§ **PROBLEM**
Look through the material and copy each line holding "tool".

*** MATERIAL PROVIDED Section Begins ***

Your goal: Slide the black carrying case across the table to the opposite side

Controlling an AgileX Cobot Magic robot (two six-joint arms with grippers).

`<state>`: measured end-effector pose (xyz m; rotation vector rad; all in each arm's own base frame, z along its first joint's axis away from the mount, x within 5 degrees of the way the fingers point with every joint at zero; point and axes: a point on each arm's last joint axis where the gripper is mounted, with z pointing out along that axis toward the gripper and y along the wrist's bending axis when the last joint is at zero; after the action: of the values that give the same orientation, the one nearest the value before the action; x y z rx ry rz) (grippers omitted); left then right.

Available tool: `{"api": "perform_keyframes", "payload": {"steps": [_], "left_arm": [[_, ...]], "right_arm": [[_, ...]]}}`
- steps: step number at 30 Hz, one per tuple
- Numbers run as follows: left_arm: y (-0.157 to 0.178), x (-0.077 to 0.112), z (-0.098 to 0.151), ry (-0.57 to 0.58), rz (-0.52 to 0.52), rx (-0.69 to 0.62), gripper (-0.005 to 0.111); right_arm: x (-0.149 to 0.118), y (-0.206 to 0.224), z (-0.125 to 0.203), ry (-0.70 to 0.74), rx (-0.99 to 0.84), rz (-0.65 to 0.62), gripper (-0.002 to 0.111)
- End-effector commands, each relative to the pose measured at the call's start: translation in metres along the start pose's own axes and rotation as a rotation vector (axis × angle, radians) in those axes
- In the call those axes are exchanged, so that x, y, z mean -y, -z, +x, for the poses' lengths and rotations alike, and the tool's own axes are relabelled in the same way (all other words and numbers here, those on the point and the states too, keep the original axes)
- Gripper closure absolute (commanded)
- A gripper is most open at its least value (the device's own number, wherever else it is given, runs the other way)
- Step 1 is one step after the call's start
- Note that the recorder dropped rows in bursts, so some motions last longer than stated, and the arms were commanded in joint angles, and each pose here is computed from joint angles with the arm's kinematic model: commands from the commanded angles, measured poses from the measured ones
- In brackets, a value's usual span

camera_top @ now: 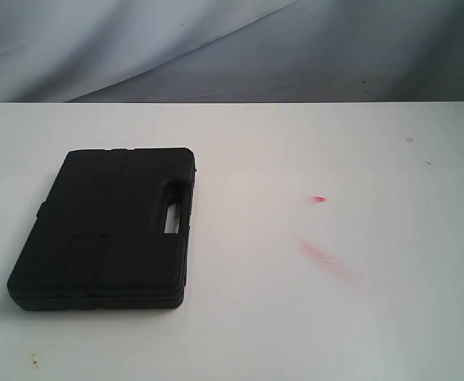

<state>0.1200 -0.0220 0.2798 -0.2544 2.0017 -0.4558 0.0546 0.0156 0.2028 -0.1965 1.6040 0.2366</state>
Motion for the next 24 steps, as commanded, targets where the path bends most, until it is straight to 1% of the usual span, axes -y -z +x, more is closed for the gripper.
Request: {"api": "perform_keyframes", "payload": {"steps": [1, 4, 5, 9, 11, 16, 20, 24], "left_arm": [[-0.015, 0.009, -0.014, -0.028, 0.014, -0.119, 0.107], [-0.023, 0.018, -0.023, -0.072, 0.052, -0.192, 0.107], [-0.030, 0.022, -0.028, -0.076, 0.065, -0.245, 0.107], [-0.051, 0.027, -0.038, -0.089, 0.067, -0.350, 0.107], [-0.061, 0.031, -0.041, -0.099, 0.075, -0.376, 0.107], [-0.092, 0.051, -0.036, -0.141, 0.117, -0.473, 0.107], [-0.120, 0.069, -0.029, -0.195, 0.080, -0.536, 0.107], [-0.138, 0.084, -0.024, -0.225, 0.051, -0.559, 0.107]], "right_arm": [[0.000, 0.000, 0.001, 0.002, 0.004, 0.005, 0.108], [0.000, 0.000, 0.001, 0.002, 0.004, 0.005, 0.108], [0.000, 0.000, 0.001, 0.002, 0.004, 0.005, 0.108], [0.000, 0.000, 0.001, 0.002, 0.004, 0.005, 0.108], [0.000, 0.000, 0.001, 0.002, 0.004, 0.005, 0.108], [0.000, 0.000, 0.001, 0.002, 0.004, 0.005, 0.108], [0.000, 0.000, 0.001, 0.002, 0.004, 0.005, 0.108], [0.000, 0.000, 0.001, 0.002, 0.004, 0.005, 0.108]]}}
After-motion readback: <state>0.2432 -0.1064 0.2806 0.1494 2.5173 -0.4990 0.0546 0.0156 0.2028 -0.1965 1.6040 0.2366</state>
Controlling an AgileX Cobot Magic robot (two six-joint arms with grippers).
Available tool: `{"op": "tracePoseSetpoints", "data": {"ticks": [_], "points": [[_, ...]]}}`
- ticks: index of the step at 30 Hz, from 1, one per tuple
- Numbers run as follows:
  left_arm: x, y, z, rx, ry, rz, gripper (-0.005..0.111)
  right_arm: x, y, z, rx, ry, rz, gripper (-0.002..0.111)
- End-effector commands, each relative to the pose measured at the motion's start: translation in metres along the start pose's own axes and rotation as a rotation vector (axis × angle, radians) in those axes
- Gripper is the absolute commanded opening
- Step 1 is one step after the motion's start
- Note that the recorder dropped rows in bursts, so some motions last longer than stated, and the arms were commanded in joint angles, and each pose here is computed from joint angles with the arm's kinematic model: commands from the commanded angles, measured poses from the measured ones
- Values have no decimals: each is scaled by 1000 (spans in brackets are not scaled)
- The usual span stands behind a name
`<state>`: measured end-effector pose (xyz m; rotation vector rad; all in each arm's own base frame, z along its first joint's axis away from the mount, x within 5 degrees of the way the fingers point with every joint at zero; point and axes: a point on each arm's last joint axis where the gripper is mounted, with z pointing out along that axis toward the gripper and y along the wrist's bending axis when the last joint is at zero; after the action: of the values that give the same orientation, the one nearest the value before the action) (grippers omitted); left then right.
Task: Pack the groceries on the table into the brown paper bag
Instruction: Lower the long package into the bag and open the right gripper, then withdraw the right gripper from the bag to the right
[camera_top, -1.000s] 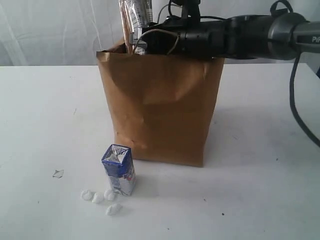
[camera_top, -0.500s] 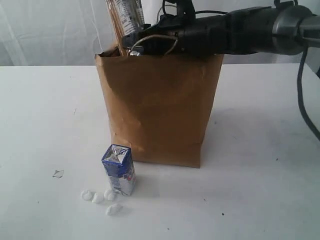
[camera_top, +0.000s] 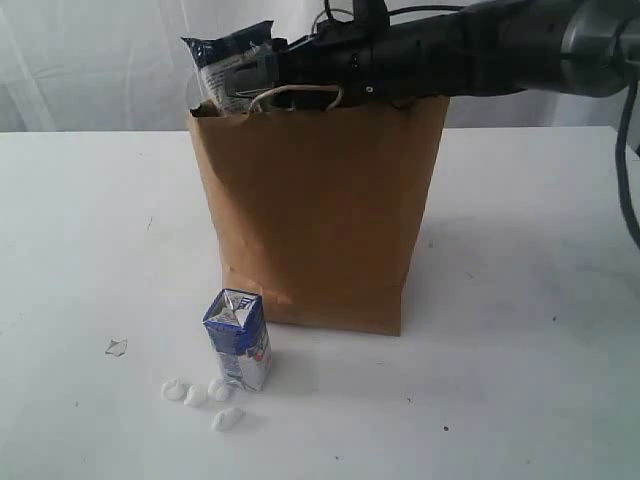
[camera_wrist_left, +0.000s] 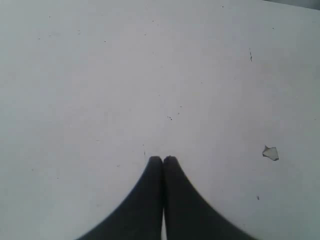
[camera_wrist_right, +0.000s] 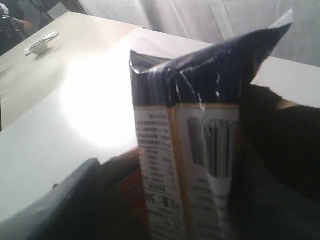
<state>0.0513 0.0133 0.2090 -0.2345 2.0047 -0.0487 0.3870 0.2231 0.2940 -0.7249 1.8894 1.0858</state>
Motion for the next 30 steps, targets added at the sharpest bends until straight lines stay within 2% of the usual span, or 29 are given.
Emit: {"op": "tracePoseSetpoints", "data": {"ticks": [1,5,8,11,13,17,20,22,25,27,28,29,30], "points": [[1,1,1,-6,5,7,0,-12,24,-14,-76,16,20,65],[1,1,1,-6,5,7,0,-23,38,-27,-76,13,41,65],[1,1,1,-6,5,7,0,-27,41,-37,12,49,-45,63],[1,1,1,-6,5,7,0,-35,42,-49,128,36,12,57],[1,1,1,-6,5,7,0,-41,49,-60,161,30,3,49],[1,1,1,-6,5,7,0,-50,64,-79,200,30,-106,25],[1,1,1,-6,5,7,0,-56,72,-95,274,46,-179,3],[1,1,1,-6,5,7,0,-58,75,-106,345,60,-208,0],[1,1,1,-6,5,7,0,-60,77,-125,477,102,-214,0],[1,1,1,-6,5,7,0,-60,78,-144,611,153,-240,0],[1,1,1,-6,5,7,0,-60,79,-165,759,206,-262,0],[1,1,1,-6,5,7,0,-59,79,-177,847,245,-276,0],[1,0,1,-5,3,7,0,-57,77,-202,1035,350,-321,0]]}}
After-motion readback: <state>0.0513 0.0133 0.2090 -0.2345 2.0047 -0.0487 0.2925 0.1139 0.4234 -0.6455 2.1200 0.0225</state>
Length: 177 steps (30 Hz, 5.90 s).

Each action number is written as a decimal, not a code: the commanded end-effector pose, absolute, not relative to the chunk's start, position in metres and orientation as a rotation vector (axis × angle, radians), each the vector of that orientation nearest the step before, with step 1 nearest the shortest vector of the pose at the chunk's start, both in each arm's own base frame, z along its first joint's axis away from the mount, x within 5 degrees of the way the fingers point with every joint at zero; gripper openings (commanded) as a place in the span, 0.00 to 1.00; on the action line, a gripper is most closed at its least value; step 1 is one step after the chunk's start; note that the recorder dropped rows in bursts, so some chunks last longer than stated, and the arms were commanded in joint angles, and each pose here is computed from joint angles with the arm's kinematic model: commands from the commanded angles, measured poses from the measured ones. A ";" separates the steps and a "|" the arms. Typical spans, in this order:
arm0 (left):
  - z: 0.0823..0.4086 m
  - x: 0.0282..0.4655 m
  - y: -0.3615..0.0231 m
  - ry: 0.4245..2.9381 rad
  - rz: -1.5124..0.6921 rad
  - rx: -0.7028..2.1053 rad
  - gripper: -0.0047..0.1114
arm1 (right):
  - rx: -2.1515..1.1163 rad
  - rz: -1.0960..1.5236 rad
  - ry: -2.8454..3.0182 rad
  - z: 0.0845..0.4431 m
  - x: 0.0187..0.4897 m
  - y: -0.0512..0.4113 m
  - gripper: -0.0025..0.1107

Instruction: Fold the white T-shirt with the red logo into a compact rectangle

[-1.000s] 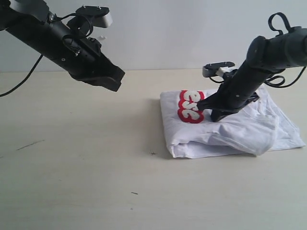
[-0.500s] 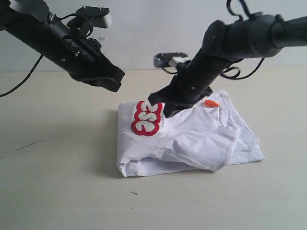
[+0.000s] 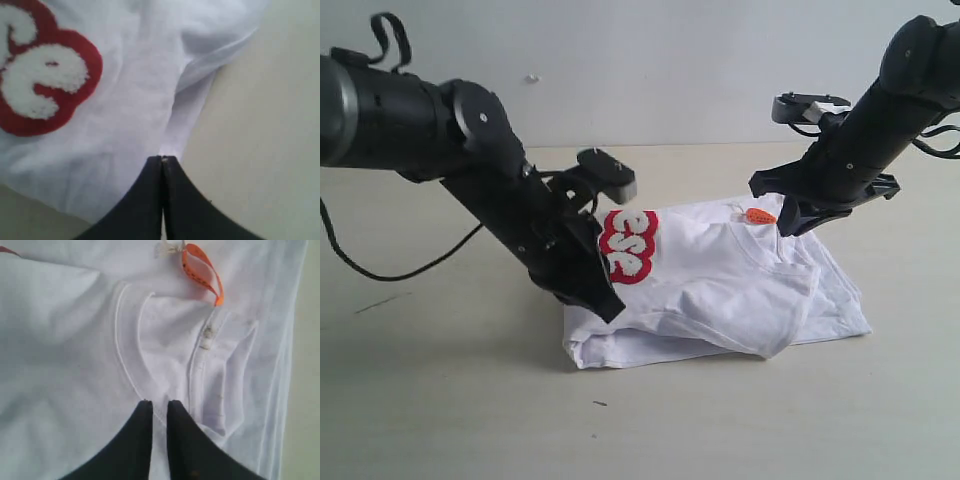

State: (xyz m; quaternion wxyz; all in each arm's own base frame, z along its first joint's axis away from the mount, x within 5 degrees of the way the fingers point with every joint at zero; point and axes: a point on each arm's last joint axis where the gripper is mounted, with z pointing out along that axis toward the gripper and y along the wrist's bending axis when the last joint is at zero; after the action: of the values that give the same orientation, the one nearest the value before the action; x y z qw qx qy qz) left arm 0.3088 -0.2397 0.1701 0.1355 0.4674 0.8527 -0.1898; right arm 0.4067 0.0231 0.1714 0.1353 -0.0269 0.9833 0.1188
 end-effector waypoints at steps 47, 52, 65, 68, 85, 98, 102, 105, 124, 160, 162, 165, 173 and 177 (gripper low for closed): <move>0.242 0.315 -0.199 2.383 -0.298 1.152 0.04 | -0.137 0.358 2.826 0.141 0.414 0.012 0.02; 0.242 0.316 -0.199 2.379 -0.297 1.149 0.04 | -0.209 0.255 2.634 0.178 0.420 0.009 0.02; 0.242 0.318 -0.200 2.361 -0.290 1.138 0.04 | -0.232 -0.021 2.410 0.234 0.421 -0.006 0.02; 0.242 0.318 -0.200 2.361 -0.290 1.138 0.04 | -0.220 -0.091 2.400 0.246 0.415 -0.011 0.02; 0.242 0.317 -0.200 2.370 -0.293 1.135 0.04 | -0.080 -0.742 2.586 0.210 0.411 -0.056 0.12; 0.242 0.317 -0.200 2.369 -0.296 1.131 0.04 | -0.052 -0.460 2.659 0.194 0.417 -0.039 0.28; 0.242 0.317 -0.200 2.374 -0.306 1.127 0.04 | -0.197 -0.139 2.734 0.178 0.417 -0.017 0.10; 0.241 0.316 -0.201 2.382 -0.314 1.126 0.04 | -0.202 -0.004 2.771 0.162 0.419 -0.009 0.02; 0.241 0.316 -0.201 2.387 -0.323 1.127 0.04 | -0.677 0.302 2.864 0.118 0.413 0.107 0.02; 0.144 0.348 -0.286 2.305 -0.657 1.242 0.04 | -0.329 0.068 2.933 0.113 0.423 0.034 0.02; 0.159 0.351 -0.300 2.207 -0.628 1.256 0.04 | -0.328 0.067 2.928 0.113 0.423 0.034 0.02; 0.144 0.361 -0.303 2.184 -0.540 1.182 0.04 | -0.328 0.067 2.920 0.118 0.423 0.034 0.02; 0.104 0.363 -0.265 2.503 -0.421 1.306 0.04 | -0.320 0.059 2.861 0.126 0.427 0.034 0.02; 0.093 0.353 -0.256 2.627 -0.339 1.441 0.04 | -0.321 0.060 2.867 0.126 0.426 0.034 0.02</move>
State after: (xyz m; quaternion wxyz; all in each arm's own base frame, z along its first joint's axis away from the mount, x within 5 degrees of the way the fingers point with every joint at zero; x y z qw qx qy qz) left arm 0.3640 -0.2673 0.1074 0.1475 0.4532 0.8674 -0.1428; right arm 0.4266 0.0364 0.1261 0.1246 -0.1115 0.9857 0.0224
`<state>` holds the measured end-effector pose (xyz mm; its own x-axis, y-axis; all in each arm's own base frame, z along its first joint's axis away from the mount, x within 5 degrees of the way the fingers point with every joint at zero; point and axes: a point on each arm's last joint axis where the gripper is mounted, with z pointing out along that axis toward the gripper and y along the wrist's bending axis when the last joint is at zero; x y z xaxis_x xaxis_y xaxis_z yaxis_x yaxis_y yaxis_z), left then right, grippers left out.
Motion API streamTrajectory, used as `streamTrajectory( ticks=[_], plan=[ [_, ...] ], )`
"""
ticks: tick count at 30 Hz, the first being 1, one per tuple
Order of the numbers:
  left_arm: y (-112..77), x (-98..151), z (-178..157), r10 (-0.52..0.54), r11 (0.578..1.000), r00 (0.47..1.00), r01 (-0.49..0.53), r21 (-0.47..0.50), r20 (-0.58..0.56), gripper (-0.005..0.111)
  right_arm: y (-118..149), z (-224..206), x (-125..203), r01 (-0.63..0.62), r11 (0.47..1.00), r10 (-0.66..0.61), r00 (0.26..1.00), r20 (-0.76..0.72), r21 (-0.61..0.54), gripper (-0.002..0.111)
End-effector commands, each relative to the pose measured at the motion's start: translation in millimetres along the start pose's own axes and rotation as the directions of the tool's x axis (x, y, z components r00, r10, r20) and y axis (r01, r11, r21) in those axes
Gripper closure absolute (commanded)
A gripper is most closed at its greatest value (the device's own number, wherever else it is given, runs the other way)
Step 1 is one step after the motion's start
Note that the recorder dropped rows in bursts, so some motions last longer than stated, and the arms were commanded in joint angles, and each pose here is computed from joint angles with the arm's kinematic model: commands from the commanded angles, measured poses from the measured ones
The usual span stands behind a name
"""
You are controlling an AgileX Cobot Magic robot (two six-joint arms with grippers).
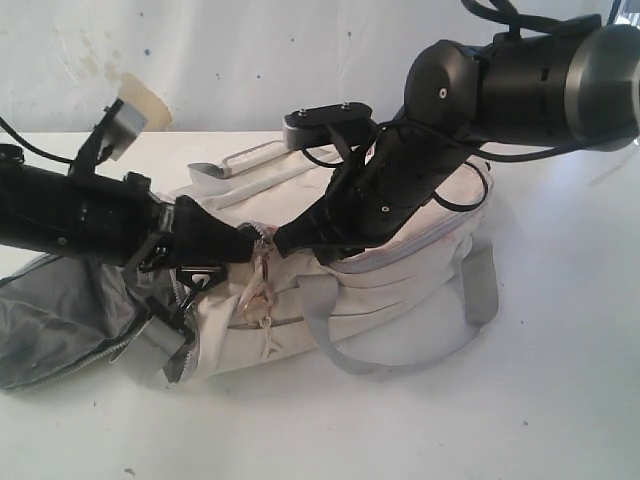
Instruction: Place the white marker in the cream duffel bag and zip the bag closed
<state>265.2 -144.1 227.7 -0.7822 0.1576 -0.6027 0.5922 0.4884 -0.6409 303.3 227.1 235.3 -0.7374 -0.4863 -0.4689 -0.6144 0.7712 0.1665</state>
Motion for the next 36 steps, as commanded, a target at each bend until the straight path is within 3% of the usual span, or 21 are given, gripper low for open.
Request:
streamTrajectory(
  ticks=[1,5,11,15,27,32,36],
  plan=[
    [-5.3,14,12,0.023,0.999,1.0,-0.023,-0.04,-0.012,0.049,-3,-4,-4,-0.024,1.0,0.024,0.999,0.026,-0.001,0.108],
    [3.2,28,20,0.025,0.987,1.0,-0.027,-0.16,-0.016,0.049,-3,-4,-4,-0.024,1.0,0.024,0.999,0.021,-0.002,0.108],
    [-3.2,29,22,0.021,0.998,0.999,-0.018,-0.068,0.039,0.049,-2,-4,-4,-0.032,0.999,0.032,0.999,0.021,-0.009,0.108],
    [-3.1,28,21,0.017,0.998,0.998,-0.013,-0.069,0.057,0.049,-2,-4,-4,-0.039,0.999,0.039,0.999,0.022,-0.016,0.108],
    [16.3,34,38,-0.056,0.996,0.997,0.06,-0.063,0.052,0.049,-1,-4,-4,-0.042,0.999,0.043,0.999,0.02,-0.019,0.108],
    [19.6,39,46,-0.036,0.999,0.999,0.037,-0.004,0.034,0.049,-1,-4,-4,-0.042,0.999,0.043,0.999,0.02,-0.019,0.108],
    [28.8,44,51,-0.034,0.999,0.999,0.035,-0.042,0.013,0.049,-1,-4,-4,-0.042,0.999,0.043,0.999,0.02,-0.019,0.108]
  ],
)
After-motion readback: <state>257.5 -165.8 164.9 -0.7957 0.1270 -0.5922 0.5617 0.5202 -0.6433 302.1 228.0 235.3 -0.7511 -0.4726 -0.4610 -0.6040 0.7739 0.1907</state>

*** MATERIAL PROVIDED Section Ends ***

§ **EXERCISE OUTPUT**
Available tool: `{"api": "perform_keyframes", "payload": {"steps": [_], "left_arm": [[_, ...]], "right_arm": [[_, ...]]}}`
- In the call those axes are exchanged, so that x, y, z mean -y, -z, +x, for the poses' lengths and rotations alike, and the tool's own axes are relabelled in the same way (all other words and numbers here, those on the point and the states too, keep the original axes)
Available tool: `{"op": "tracePoseSetpoints", "data": {"ticks": [_], "points": [[_, ...]]}}`
End-effector commands, each relative to the pose measured at the motion's start: translation in millimetres along the start pose's own axes and rotation as the directions of the tool's x axis (x, y, z components r00, r10, r20) and y axis (r01, r11, r21) in those axes

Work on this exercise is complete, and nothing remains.